A new study shows that the reported benefits of climate change on wheat production in cool regions of the world may be partially offset by the decrease in insulation provided by accumulated snow. Researchers use statistical models to analyse how snowpack insulation made wheat yields less sensitive to freezing temperatures over the period from 1999-2019. They find that snowpack reduces the yield sensitivity by almost one-quarter. Looking to the future, they project that the diminished snowpack will offset up to one-third of the benefits gained from the decrease in frost damage that comes with the warming climate. They write that these insulation factors must be “explicitly considered” in predicting climate impacts on winter wheat crops.

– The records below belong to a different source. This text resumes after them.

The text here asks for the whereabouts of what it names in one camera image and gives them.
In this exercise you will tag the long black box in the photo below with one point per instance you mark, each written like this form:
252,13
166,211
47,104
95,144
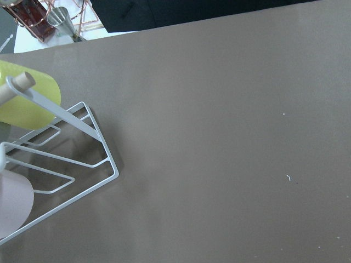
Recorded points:
125,15

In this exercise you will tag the pink cup in rack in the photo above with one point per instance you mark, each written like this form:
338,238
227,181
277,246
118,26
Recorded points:
17,197

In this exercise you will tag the white wire cup rack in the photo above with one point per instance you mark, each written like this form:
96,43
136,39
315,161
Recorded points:
64,161

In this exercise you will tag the copper wire bottle rack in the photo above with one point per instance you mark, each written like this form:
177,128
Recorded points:
32,15

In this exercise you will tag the steel jigger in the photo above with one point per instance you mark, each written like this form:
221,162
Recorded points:
59,18

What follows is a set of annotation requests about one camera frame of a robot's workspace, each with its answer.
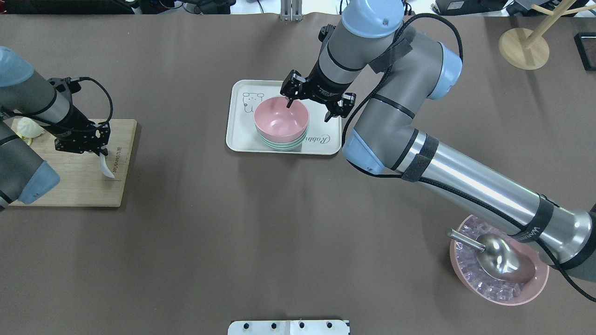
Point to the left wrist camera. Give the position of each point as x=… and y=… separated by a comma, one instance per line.
x=66, y=86

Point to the cream rabbit serving tray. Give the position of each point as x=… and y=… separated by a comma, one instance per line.
x=322, y=138

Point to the wooden mug tree stand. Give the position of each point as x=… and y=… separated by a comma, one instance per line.
x=527, y=49

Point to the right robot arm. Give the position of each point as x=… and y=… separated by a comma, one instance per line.
x=378, y=69

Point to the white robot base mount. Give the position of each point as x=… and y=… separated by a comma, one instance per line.
x=290, y=327

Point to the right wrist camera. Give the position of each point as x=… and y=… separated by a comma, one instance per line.
x=325, y=33

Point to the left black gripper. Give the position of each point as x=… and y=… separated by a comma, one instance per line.
x=76, y=124

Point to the large pink ice bowl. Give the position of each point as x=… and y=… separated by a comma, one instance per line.
x=473, y=276

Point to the white ceramic spoon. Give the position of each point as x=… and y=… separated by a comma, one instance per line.
x=104, y=168

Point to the black tray at edge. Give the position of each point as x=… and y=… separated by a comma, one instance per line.
x=586, y=46

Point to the bamboo cutting board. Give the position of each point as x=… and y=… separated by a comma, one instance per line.
x=82, y=183

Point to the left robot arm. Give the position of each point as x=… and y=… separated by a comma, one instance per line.
x=31, y=106

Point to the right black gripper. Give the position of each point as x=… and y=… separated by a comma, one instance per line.
x=326, y=86

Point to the small pink bowl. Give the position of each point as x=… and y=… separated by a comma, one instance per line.
x=280, y=124

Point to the metal ice scoop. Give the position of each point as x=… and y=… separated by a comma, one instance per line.
x=495, y=256

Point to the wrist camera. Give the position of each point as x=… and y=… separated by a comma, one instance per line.
x=325, y=33
x=66, y=86

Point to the aluminium frame post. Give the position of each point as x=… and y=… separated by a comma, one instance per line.
x=291, y=10

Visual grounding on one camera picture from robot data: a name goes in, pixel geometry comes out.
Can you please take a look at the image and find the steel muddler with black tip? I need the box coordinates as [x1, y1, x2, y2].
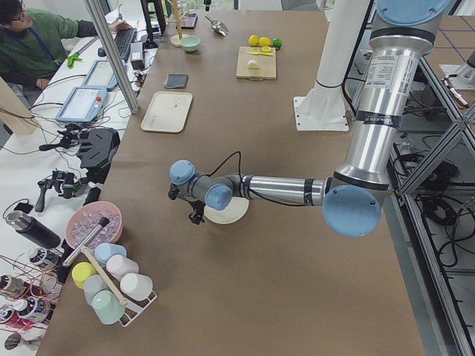
[62, 217, 110, 268]

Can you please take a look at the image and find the teach pendant near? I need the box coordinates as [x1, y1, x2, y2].
[56, 85, 108, 123]

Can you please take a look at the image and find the whole lemon near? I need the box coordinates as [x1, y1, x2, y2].
[258, 36, 272, 47]

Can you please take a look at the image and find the teach pendant far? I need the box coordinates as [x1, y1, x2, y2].
[82, 59, 118, 91]

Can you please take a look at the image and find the teach pendant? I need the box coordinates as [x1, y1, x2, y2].
[82, 59, 118, 91]
[56, 85, 108, 123]

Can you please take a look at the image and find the whole lemon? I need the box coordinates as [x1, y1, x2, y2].
[248, 34, 260, 47]
[258, 36, 272, 47]

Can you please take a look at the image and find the white steamed bun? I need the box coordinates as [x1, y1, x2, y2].
[247, 59, 259, 70]

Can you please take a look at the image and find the mint green cup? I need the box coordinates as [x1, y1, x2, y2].
[91, 290, 125, 325]

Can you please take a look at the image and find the whole lemon far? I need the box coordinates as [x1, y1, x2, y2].
[248, 34, 260, 47]

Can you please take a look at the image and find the grey cup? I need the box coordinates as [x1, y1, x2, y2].
[83, 274, 109, 306]

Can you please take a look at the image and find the cream rabbit tray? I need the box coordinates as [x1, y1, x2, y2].
[141, 91, 193, 134]

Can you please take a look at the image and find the light blue cup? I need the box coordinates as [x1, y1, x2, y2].
[94, 243, 127, 266]

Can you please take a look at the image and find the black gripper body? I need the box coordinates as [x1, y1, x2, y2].
[168, 183, 205, 225]

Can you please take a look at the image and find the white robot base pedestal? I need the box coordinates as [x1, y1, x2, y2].
[294, 0, 373, 132]

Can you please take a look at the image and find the grey folded cloth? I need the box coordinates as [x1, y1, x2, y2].
[164, 73, 189, 89]

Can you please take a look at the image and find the green lime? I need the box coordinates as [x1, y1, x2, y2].
[272, 38, 283, 50]

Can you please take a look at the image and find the wooden cup tree stand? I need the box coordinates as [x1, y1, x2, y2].
[167, 0, 189, 47]

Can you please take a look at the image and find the yellow plastic knife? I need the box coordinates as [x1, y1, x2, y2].
[246, 51, 274, 56]

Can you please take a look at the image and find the yellow cup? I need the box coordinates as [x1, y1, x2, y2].
[71, 262, 97, 289]

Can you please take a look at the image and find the wooden cutting board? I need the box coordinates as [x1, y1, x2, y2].
[236, 46, 277, 79]

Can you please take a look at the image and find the mint green bowl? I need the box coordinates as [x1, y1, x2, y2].
[180, 36, 201, 53]

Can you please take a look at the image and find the person in green sweater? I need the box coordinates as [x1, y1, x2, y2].
[0, 0, 133, 90]

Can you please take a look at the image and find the black keyboard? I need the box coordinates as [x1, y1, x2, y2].
[114, 27, 137, 62]

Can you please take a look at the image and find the pink bowl of ice cubes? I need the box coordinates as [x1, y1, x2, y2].
[65, 201, 123, 249]

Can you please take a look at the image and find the white wire cup rack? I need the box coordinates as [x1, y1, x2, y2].
[82, 248, 158, 327]

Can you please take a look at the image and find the black thermos bottle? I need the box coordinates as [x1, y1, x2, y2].
[5, 210, 61, 249]

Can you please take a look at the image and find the pink cup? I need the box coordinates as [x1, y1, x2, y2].
[105, 254, 139, 281]

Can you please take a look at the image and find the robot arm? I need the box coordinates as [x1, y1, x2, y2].
[168, 1, 448, 237]

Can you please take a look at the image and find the white cup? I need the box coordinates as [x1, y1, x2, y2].
[120, 273, 153, 301]

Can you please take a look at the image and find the aluminium frame post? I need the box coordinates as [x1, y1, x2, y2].
[85, 0, 139, 114]

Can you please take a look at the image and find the steel ice scoop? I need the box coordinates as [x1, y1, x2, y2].
[205, 16, 229, 36]

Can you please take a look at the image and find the beige round plate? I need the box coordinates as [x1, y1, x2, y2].
[204, 197, 249, 225]

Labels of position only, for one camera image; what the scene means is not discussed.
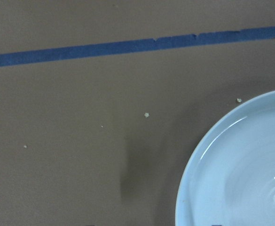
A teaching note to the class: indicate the light blue plate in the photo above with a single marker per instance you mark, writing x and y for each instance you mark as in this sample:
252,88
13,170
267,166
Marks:
229,179

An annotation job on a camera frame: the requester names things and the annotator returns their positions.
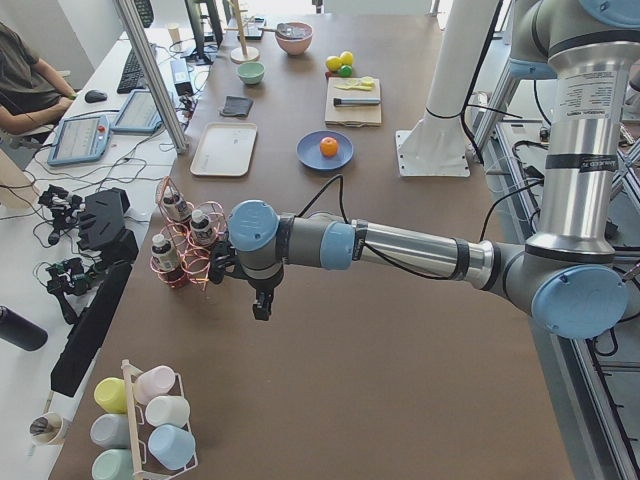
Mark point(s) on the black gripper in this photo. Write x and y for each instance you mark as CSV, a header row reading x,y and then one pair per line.
x,y
262,290

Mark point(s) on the blue plate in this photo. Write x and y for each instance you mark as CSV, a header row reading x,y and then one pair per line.
x,y
309,153

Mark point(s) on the orange fruit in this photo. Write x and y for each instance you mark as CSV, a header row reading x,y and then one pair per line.
x,y
329,146

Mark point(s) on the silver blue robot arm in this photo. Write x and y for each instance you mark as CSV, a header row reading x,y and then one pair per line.
x,y
563,275

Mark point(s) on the bottle lower right rack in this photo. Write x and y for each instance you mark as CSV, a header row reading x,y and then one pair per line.
x,y
204,228

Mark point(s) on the bottle lower left rack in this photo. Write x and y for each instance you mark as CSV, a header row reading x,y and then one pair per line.
x,y
167,262

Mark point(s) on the pink cup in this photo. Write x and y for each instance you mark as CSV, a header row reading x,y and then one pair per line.
x,y
153,383

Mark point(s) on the bottle top in rack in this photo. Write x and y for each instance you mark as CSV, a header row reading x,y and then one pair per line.
x,y
176,207

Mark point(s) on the white cup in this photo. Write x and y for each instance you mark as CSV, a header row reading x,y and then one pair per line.
x,y
166,409

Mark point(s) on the wooden cup rack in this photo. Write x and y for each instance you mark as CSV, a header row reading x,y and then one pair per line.
x,y
145,466

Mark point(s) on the blue cup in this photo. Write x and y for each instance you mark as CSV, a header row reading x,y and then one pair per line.
x,y
173,447

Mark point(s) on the cream rabbit tray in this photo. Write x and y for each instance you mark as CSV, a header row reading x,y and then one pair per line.
x,y
224,150

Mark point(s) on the yellow cup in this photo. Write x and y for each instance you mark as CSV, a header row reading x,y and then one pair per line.
x,y
110,395

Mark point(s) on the grey cup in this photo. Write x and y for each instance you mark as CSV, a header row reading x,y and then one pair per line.
x,y
111,431

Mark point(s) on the grey folded cloth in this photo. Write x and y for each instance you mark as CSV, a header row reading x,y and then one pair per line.
x,y
236,107

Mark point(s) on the wooden cutting board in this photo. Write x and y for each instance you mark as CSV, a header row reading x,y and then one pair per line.
x,y
355,116

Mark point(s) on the green cup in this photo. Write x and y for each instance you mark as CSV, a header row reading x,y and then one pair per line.
x,y
113,464

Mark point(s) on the green bowl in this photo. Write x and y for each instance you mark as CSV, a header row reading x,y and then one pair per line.
x,y
251,73

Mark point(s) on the yellow plastic knife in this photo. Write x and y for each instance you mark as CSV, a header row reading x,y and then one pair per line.
x,y
356,87

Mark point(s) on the paper cup with utensils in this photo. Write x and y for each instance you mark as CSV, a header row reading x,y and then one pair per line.
x,y
48,429

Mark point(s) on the black water bottle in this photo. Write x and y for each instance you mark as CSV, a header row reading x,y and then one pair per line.
x,y
20,332

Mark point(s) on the teach pendant with red button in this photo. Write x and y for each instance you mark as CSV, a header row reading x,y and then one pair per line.
x,y
80,140

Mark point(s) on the green lime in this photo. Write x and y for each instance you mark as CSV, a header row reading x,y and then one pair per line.
x,y
345,71

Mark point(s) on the wooden stand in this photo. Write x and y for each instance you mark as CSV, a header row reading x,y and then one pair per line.
x,y
244,53

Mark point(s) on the yellow lemon upper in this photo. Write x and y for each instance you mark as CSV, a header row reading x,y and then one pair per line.
x,y
333,63

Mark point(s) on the yellow lemon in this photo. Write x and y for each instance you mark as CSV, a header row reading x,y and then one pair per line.
x,y
333,63
347,58

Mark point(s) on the yellow lemon lower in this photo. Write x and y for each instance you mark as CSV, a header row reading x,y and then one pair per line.
x,y
347,58

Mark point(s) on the black keyboard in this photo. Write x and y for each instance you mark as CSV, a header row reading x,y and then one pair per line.
x,y
132,76

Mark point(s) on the black computer mouse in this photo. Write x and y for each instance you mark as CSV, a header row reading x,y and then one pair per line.
x,y
95,96

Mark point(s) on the pink bowl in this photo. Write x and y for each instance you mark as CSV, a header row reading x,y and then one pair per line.
x,y
294,38

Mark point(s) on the seated person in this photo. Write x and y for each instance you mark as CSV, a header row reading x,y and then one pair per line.
x,y
33,93

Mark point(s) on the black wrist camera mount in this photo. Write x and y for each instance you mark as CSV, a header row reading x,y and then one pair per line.
x,y
224,262

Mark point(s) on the copper wire bottle rack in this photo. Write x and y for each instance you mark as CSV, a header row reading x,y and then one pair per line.
x,y
195,259

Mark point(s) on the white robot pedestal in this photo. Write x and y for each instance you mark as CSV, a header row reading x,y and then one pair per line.
x,y
436,146

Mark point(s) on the aluminium frame post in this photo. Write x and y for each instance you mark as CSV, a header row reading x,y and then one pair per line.
x,y
132,24

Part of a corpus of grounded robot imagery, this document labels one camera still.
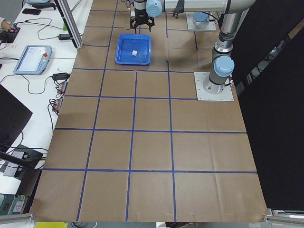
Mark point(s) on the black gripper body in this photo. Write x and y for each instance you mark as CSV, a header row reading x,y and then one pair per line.
x,y
141,14

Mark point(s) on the white block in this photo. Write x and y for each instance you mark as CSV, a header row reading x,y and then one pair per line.
x,y
134,53

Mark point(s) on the blue plastic tray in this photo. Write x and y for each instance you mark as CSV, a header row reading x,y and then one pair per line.
x,y
133,49

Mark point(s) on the person hand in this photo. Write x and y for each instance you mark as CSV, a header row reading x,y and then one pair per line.
x,y
4,25

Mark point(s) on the black power adapter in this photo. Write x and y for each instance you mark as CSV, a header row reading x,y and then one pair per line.
x,y
63,36

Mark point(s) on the black smartphone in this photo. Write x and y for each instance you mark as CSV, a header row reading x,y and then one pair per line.
x,y
31,11

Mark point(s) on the teach pendant tablet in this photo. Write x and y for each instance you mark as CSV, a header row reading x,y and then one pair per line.
x,y
33,60

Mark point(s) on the black monitor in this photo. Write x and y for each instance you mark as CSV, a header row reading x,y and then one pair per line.
x,y
14,116

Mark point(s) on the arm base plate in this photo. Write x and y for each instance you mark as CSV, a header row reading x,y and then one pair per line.
x,y
204,27
208,91

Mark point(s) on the aluminium frame post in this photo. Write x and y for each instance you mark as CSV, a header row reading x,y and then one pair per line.
x,y
69,22

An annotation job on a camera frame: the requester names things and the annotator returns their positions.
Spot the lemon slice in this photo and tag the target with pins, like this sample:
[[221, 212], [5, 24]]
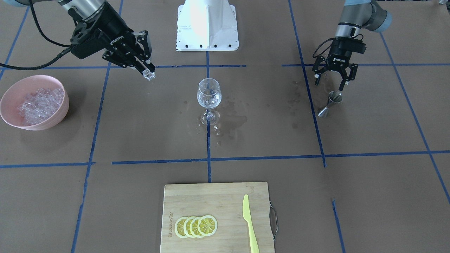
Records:
[[186, 226], [193, 227], [207, 225], [179, 227]]

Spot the pile of clear ice cubes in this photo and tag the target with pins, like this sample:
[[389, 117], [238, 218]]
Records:
[[40, 105]]

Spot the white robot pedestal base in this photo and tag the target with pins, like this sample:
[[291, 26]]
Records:
[[207, 25]]

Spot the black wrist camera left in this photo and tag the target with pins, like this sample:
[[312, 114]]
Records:
[[355, 45]]

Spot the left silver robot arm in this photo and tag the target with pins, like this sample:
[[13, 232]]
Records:
[[356, 15]]

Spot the clear wine glass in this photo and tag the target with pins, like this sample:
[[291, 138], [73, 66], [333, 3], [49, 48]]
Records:
[[209, 97]]

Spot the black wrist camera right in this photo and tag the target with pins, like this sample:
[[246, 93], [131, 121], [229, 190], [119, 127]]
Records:
[[86, 40]]

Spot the pink bowl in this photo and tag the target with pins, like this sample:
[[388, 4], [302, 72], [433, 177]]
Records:
[[14, 96]]

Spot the bamboo cutting board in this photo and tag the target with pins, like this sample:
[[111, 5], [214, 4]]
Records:
[[224, 202]]

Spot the single clear ice cube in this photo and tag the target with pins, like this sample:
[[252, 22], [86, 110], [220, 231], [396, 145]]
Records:
[[148, 75]]

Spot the steel double jigger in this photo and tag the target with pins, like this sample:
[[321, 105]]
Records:
[[334, 97]]

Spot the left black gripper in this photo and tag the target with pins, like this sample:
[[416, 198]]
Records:
[[338, 55]]

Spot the yellow plastic knife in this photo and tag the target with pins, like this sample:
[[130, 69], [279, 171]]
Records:
[[254, 248]]

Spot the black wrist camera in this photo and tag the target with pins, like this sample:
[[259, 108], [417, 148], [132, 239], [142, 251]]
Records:
[[86, 40], [355, 45]]

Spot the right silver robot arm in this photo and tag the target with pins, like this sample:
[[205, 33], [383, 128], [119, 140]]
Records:
[[79, 10]]

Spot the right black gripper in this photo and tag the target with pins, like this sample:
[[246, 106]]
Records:
[[113, 31]]

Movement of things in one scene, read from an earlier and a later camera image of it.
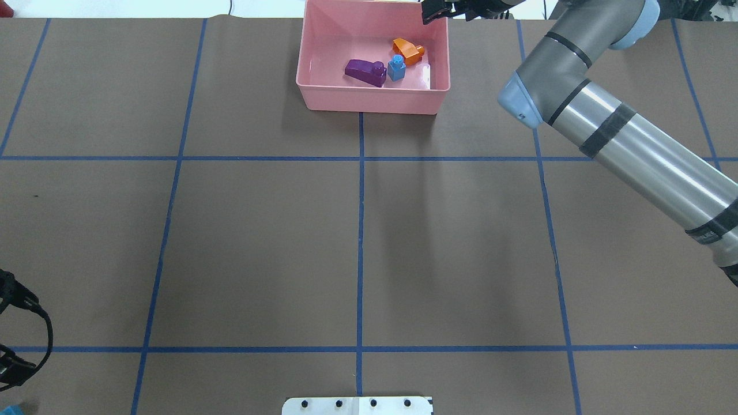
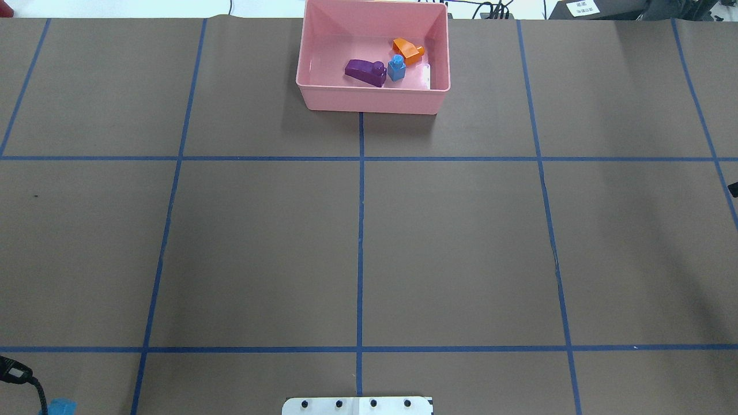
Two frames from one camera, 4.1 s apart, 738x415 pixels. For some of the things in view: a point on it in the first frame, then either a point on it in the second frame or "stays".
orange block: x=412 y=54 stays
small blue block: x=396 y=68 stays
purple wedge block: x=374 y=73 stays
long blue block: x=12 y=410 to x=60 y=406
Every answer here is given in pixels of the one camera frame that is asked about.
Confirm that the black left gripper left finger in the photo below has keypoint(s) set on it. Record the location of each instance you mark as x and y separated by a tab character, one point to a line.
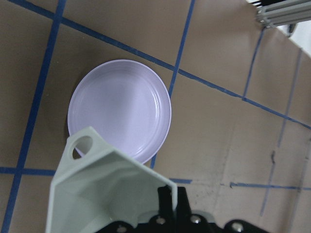
165	202

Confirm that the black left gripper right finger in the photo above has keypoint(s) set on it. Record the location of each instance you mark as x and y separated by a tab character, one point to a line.
183	206

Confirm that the white faceted cup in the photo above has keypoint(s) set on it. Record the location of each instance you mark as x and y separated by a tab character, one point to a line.
95	184

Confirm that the lilac round plate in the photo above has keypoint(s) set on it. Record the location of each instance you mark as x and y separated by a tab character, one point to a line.
127	104

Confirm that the aluminium frame post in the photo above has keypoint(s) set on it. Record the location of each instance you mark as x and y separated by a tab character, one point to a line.
274	13

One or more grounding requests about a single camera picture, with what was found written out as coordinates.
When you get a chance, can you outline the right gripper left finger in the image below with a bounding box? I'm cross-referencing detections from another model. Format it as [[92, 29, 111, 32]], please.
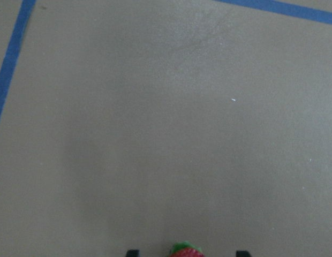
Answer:
[[126, 250, 140, 257]]

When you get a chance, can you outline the red strawberry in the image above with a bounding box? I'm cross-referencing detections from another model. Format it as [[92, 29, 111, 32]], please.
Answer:
[[169, 241, 205, 257]]

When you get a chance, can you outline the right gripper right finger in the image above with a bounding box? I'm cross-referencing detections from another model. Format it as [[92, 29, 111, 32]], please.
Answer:
[[236, 250, 251, 257]]

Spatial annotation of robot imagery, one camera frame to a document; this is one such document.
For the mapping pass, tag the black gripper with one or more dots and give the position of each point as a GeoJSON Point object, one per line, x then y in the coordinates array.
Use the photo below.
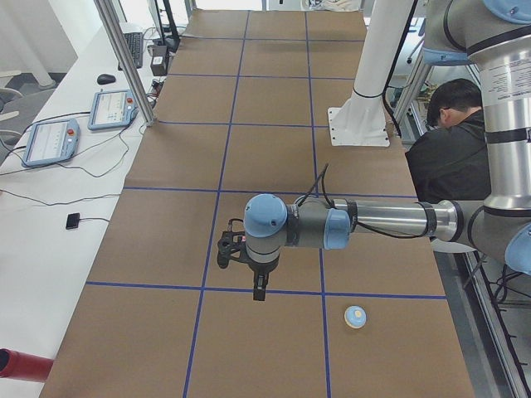
{"type": "Point", "coordinates": [260, 269]}

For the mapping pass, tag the blue white call bell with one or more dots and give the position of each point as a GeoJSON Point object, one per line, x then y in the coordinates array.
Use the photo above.
{"type": "Point", "coordinates": [355, 317]}

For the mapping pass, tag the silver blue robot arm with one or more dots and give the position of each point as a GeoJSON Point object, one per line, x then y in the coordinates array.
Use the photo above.
{"type": "Point", "coordinates": [495, 35]}

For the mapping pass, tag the small black square puck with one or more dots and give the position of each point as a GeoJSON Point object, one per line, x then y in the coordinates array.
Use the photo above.
{"type": "Point", "coordinates": [73, 221]}

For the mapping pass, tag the person in black jacket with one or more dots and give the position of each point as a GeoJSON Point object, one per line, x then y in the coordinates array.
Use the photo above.
{"type": "Point", "coordinates": [450, 161]}

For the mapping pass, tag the far blue teach pendant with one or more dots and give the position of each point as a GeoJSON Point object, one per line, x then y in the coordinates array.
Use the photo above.
{"type": "Point", "coordinates": [112, 109]}

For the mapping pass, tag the blue teach pendant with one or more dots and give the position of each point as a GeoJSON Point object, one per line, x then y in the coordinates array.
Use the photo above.
{"type": "Point", "coordinates": [112, 109]}
{"type": "Point", "coordinates": [51, 142]}

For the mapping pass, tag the black power adapter box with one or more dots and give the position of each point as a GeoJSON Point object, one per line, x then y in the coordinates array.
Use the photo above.
{"type": "Point", "coordinates": [159, 60]}

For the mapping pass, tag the near blue teach pendant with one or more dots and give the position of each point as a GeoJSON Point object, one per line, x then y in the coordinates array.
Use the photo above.
{"type": "Point", "coordinates": [51, 142]}

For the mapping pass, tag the black computer mouse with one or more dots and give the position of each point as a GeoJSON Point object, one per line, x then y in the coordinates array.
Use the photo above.
{"type": "Point", "coordinates": [105, 79]}

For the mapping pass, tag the red cylinder bottle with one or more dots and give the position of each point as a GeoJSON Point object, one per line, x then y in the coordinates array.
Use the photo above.
{"type": "Point", "coordinates": [24, 367]}

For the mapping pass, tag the black keyboard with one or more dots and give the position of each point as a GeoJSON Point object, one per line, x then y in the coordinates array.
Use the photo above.
{"type": "Point", "coordinates": [135, 43]}

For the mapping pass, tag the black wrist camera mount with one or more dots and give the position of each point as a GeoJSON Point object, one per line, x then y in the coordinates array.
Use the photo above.
{"type": "Point", "coordinates": [231, 247]}

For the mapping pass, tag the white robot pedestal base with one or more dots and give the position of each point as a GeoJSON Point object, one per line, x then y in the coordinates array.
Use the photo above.
{"type": "Point", "coordinates": [361, 122]}

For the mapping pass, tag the aluminium frame post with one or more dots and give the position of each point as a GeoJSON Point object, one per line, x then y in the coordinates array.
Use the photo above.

An influx of freshwater to the North Atlantic Ocean thousands of years ago had only “muted” effects on the strength of the Atlantic Meridional Overturning Circulation (AMOC) – a large-scale ocean current that plays a significant role in climate – according to new research. Researchers use palaeoclimate data and models of past climate to understand how ice melt influenced AMOC following the last deglaciation. They find that despite a large addition of freshwater to the North Atlantic nearly 12,000 years ago, the circulation remained “stable and strong”, as an accompanying perspective piece puts it. The authors note that their results suggest the circulation “may not be as sensitive to [freshwater] fluxes” as previously thought. (For more on AMOC, see Carbon Brief’s guest post from 2020.)